I don’t know exactly how Google chose who would use Google+, or G+ as others and I are starting to call it (it’s so much shorter). But I suspect they looked at the Facebook model, ran some sort of algorithm that figured out who their most social Gmail users were, assigned them a “cool” rating and invited them to try G+ out. Being social of course they quickly invited their friends. I figure that’s how I got invited. (Right now, don’t assume you can just sign up. You need a sponsor.) My friend Renee is by far the most prolific poster I have among my Facebook friends and she has a Gmail account. So I wasn’t surprised that she got an early invitation and she quickly extended it to me. I have spent the last twenty-four hours or so dabbling in the G+ universe.

Yes, I do like it better than Facebook, which would not have been difficult. First, I admire Google as a company. Second, like me, Google obviously spent a lot of time pondering Facebook’s obvious and massive deficiencies, like its baffling user interface, and figured how to do it one better while looking sort of like it.

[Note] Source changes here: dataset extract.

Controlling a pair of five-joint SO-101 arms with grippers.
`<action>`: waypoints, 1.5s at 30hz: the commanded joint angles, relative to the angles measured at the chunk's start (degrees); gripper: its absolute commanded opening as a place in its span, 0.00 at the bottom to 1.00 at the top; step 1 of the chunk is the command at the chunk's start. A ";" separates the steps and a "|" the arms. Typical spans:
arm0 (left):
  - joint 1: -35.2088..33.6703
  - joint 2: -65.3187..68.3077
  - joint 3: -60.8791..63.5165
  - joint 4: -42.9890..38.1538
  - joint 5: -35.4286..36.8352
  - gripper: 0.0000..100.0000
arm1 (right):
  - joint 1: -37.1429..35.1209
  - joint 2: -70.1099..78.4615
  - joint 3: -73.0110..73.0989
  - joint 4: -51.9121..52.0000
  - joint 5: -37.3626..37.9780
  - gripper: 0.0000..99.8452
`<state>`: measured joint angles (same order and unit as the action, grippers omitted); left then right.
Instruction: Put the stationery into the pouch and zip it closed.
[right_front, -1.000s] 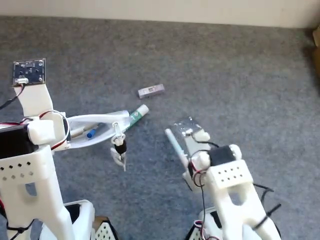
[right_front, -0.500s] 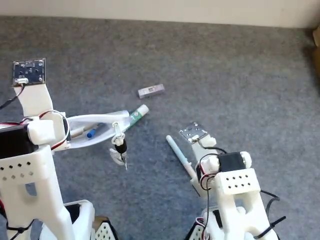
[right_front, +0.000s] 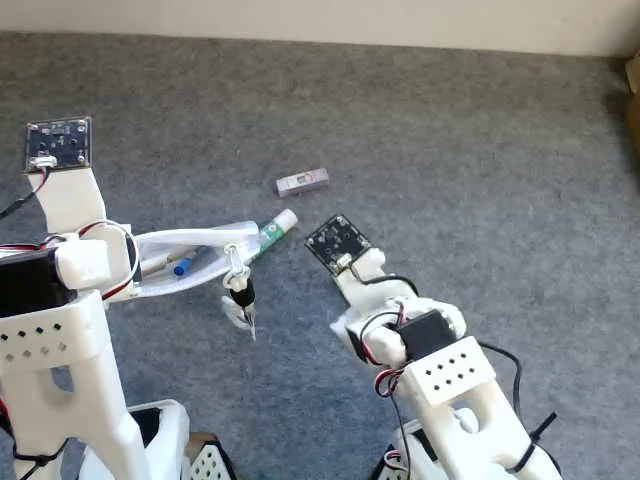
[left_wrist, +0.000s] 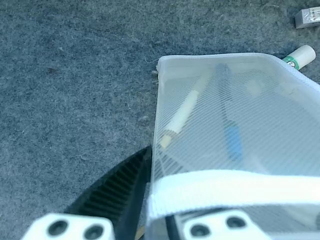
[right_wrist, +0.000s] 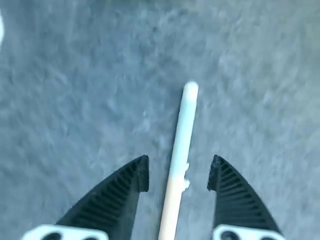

G+ Circles are one example. Circles are merely collections of friends or people that share a common interest with you. Facebook does have groups, but you have to navigate to them, redrawing your screen in the process. With Circles, Web 2.0 technology ensures that the screen stays the same, but the content changes. It’s much less jarring. Moreover, Facebook groups contain people you don’t necessarily want to interact with. Once you use a G+ Circle, you wonder how Facebook missed something so obvious.

It’s ridiculously easy to create and populate circles. Facebook will suggest friends based on your friend’s friends, the email services you choose to let it peruse and information you put in your profile. That’s a lot of hassle. Many of us in the Google world already have GMail, so there is nothing much for Google to do as far as suggesting friends. Doubtless it just figures out whom you are emailing and ranks them by how often you converse with them. Just drag their icon into the circle you want. That’s pretty much it. If they are not already in the G+ hive, apparently it can send your G+ posts to them via email. It’s unclear to me as a neophyte whether it does this automatically or whether you have to authorize it. I hope it’s the latter.

G+ is a beta product, so it will doubtless morph with features as it grows. I have yet to try most of its ancillary features, but most like Hangouts and Chats sound useful. Its main value appears to be as a key component of the amorphous but meaningful Google experience. For example, I can see that over time G+ will make email something that happens in the background. When necessary, communications will go out via Gmail, but since most of the people you contact will also be in G+, or will get email notifications of conversations through G+, the whole email To-From-Subject-Message thing becomes less relevant. Rather you just find the person in the circle of interest and send them a note. Google handles all the details. Email addresses become unessential physical details that Google handles transparently for you.

Google's application menu

Google's application menu

It’s really that grey bar on the top of your browser screen that distinguishes G+ from Facebook. Facebook had some idea what Google was up to because they too are trying to integrate email inside of Facebook, making Facebook social networking and email one common and seamless experience. But Google has all these other products: a slick calendar, an easy to use Reader for newsfeeds, Google Docs for documents and spreadsheets, its easy to use Picasa photo album not to mention its still top-notch search engine. Facebook cannot begin to compete with all these services Google has had around and have been maturing for years.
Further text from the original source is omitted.